The known methods involve carrying out a topometric preparation after a diagnosis is determined and a decision is made to use a radiation therapy of a malignant neoplasm by means of X-rays. During the said topometric preparation linear sizes, the square, the volume of pathologic forms, organs and anatomic structures are determined and their relative location in a particular patient are described in quantitative terms (see, for example: Radiation therapy of a malignant neoplasm. Physicians guide. Ed. by prof E. S. Kiseleva. Moscow, “Meditsina”, 1996 [1], pp. 46-47). The main task of a topometric preparation is to combine various data obtained in the course of disease diagnostics, and to provide the radiologist with all anatomical data about the volume to be irradiated, at 1:1 scale in the form, enabling development of an exposure program. For selection between the exposure program options and parameters, it is necessary to know the shape and dimensions of the target site, its location in the patient, as well as syntopy of surrounding tissues, the distance between the target and most important, from the point of view of dosage distribution, anatomical structures and critical organs. In particular, topometric preparation and exposure program development result in identification of the characteristic points and areas on the patient's surface, with respect to which the X-rays are would be subsequently aimed during exposure.

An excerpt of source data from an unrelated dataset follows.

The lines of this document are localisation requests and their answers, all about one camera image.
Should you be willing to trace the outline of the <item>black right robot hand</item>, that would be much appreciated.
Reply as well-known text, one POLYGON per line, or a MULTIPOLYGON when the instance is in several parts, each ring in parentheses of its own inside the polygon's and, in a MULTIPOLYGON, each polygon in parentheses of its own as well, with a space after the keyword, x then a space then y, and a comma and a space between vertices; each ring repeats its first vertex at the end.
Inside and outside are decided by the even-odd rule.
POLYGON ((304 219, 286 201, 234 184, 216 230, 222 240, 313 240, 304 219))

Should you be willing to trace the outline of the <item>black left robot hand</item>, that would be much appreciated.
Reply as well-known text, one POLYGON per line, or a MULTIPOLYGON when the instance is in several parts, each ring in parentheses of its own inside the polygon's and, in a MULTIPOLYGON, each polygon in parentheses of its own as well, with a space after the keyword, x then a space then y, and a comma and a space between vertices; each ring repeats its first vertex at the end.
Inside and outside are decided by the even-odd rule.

The main disadvantage of the described combination of the patient's preparation for exposure and exposure delivery is that these stages are separated both in time and space, in particular, because they are carried out by different means. Exposure (radiation action on the cells of a malignant neoplasm for the purposes of their killing) is done with the help of rather powerful directional x-ray sources. Concerning X-ray examinations, preceding the exposure, it is done using significantly lower radiation intensities, moreover, each of them is usually only one of several methods, applied in combination: angiography, excretion urography, examination of gastrointestinal tract, bones of a skeleton and skull, and thorax; radionuclidal examinations of bones and liver; ultrasonic methods (echoscopy, echotomography) to obtain images of the organs of the abdominal cavity, pelvis, of soft tissues; computed tomography—a highly effective X-ray imaging technique; magnetic resonance tomography, etc. Therefore it is very difficult to achieve high accuracy of exposure, hence, some parts of the malignant site happen to be unexposed, or intensive X-rays concentrates in the volume, exceeding the dimensions of the said malignant site. If the latter is the case, the surrounding healthy tissues receive a much higher dosage than the healthy tissues inevitably encountered along the path of radiation to the malignant site.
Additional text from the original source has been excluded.